■ What you need to do: Repeat the data below exactly. Include each line.

──────────────────────────────

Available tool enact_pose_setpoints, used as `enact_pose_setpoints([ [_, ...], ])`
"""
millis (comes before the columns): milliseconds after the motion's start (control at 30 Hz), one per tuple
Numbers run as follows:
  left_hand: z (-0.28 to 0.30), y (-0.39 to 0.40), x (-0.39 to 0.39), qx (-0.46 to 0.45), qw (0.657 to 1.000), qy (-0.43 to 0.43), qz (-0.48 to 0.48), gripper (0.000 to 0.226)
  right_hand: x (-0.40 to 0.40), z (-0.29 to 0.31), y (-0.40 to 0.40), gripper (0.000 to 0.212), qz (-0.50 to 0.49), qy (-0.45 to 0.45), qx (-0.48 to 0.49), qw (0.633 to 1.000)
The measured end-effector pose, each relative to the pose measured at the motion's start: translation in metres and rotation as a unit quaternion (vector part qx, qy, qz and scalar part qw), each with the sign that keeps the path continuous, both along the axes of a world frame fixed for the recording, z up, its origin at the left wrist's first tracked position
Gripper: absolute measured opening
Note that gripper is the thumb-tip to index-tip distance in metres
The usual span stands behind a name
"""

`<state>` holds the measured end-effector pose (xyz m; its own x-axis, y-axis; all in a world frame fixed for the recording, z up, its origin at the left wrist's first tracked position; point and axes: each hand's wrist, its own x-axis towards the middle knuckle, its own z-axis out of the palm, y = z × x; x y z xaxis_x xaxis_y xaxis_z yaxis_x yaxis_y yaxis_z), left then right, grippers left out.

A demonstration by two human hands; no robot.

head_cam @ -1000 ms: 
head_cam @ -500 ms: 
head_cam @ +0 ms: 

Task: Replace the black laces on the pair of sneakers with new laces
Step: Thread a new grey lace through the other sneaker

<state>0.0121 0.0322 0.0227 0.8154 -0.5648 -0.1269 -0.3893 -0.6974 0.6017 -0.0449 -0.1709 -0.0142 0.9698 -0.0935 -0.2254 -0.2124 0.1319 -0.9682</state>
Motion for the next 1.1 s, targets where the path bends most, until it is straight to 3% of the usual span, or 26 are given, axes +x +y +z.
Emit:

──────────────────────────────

■ Finished task:
Available tool enact_pose_setpoints, used as `enact_pose_setpoints([ [_, ...], ])`
"""
millis (comes before the columns): milliseconds after the motion's start (control at 30 Hz), one per tuple
Numbers run as follows:
  left_hand: z (-0.28 to 0.30), y (-0.39 to 0.40), x (-0.39 to 0.39), qx (-0.46 to 0.45), qw (0.657 to 1.000), qy (-0.43 to 0.43), qz (-0.48 to 0.48), gripper (0.000 to 0.226)
  right_hand: x (-0.40 to 0.40), z (-0.29 to 0.31), y (-0.40 to 0.40), gripper (0.000 to 0.212), qz (-0.50 to 0.49), qy (-0.45 to 0.45), qx (-0.48 to 0.49), qw (0.633 to 1.000)
The measured end-effector pose, each relative to the pose measured at the motion's start: translation in metres and rotation as a unit quaternion (vector part qx, qy, qz and scalar part qw), each with the sign that keeps the path continuous, both along the axes of a world frame fixed for the recording, z up, its origin at the left wrist's first tracked position
Gripper: absolute measured opening
Note that gripper is the thumb-tip to index-tip distance in metres
The usual span stands behind a name
"""

`<state>` holds the measured end-effector pose (xyz m; its own x-axis, y-axis; all in a world frame fixed for the recording, z up, its origin at the left wrist's first tracked position; point and axes: each hand's wrist, its own x-axis towards the middle knuckle, its own z-axis out of the palm, y = z × x; x y z xaxis_x xaxis_y xaxis_z yaxis_x yaxis_y yaxis_z), left then right, grippers left out.

A demonstration by two human hands; no robot.

head_cam @ -1000 ms: 
head_cam @ -500 ms: 
head_cam @ +0 ms: 

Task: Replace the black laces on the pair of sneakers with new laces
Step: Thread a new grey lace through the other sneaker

<state>0.0121 0.0322 0.0227 0.8154 -0.5648 -0.1269 -0.3893 -0.6974 0.6017 -0.0449 -0.1709 -0.0142 0.9698 -0.0935 -0.2254 -0.2124 0.1319 -0.9682</state>
Motion for the next 1.1 s, targets where the path bends most, until it is straight to 3% of the usual span, or 26 are given, axes +x +y +z.
Emit:

This exercise has been fully answered.